What lines of the data below hold the string "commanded"? Copy each one out.

-------------------------

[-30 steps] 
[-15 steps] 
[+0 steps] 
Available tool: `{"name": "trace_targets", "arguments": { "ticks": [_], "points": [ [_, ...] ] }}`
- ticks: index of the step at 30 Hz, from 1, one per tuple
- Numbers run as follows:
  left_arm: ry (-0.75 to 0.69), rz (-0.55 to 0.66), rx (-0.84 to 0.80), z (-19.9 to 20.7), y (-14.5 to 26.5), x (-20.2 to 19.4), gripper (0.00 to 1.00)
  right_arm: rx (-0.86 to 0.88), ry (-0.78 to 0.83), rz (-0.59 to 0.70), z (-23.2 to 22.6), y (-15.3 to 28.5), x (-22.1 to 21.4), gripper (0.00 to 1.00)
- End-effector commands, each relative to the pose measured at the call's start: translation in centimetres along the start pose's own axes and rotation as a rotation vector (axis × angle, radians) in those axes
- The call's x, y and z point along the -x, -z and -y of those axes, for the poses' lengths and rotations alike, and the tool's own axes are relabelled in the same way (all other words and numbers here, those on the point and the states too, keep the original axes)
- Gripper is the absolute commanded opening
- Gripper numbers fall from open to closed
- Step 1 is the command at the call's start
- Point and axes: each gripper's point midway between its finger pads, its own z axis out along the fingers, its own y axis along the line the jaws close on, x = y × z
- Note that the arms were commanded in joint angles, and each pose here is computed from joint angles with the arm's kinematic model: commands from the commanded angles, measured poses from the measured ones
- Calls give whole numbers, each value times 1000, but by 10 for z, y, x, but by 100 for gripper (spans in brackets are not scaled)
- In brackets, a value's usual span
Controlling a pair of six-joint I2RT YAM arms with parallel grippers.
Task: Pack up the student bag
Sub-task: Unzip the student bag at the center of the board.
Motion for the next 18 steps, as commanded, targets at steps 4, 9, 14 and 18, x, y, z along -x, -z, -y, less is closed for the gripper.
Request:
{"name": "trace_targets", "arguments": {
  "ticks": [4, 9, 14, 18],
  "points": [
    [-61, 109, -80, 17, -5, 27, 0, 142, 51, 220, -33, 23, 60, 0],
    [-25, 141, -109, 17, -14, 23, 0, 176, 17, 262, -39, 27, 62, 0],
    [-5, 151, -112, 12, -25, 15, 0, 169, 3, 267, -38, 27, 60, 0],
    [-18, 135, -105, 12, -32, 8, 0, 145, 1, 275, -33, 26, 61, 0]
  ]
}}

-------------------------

» **Expected answer**:
- Gripper is the absolute commanded opening
- Note that the arms were commanded in joint angles, and each pose here is computed from joint angles with the arm's kinematic model: commands from the commanded angles, measured poses from the measured ones
Motion for the next 18 steps, as commanded, targets at steps 4, 9, 14 and 18, x, y, z along -x, -z, -y, less is closed for the gripper.

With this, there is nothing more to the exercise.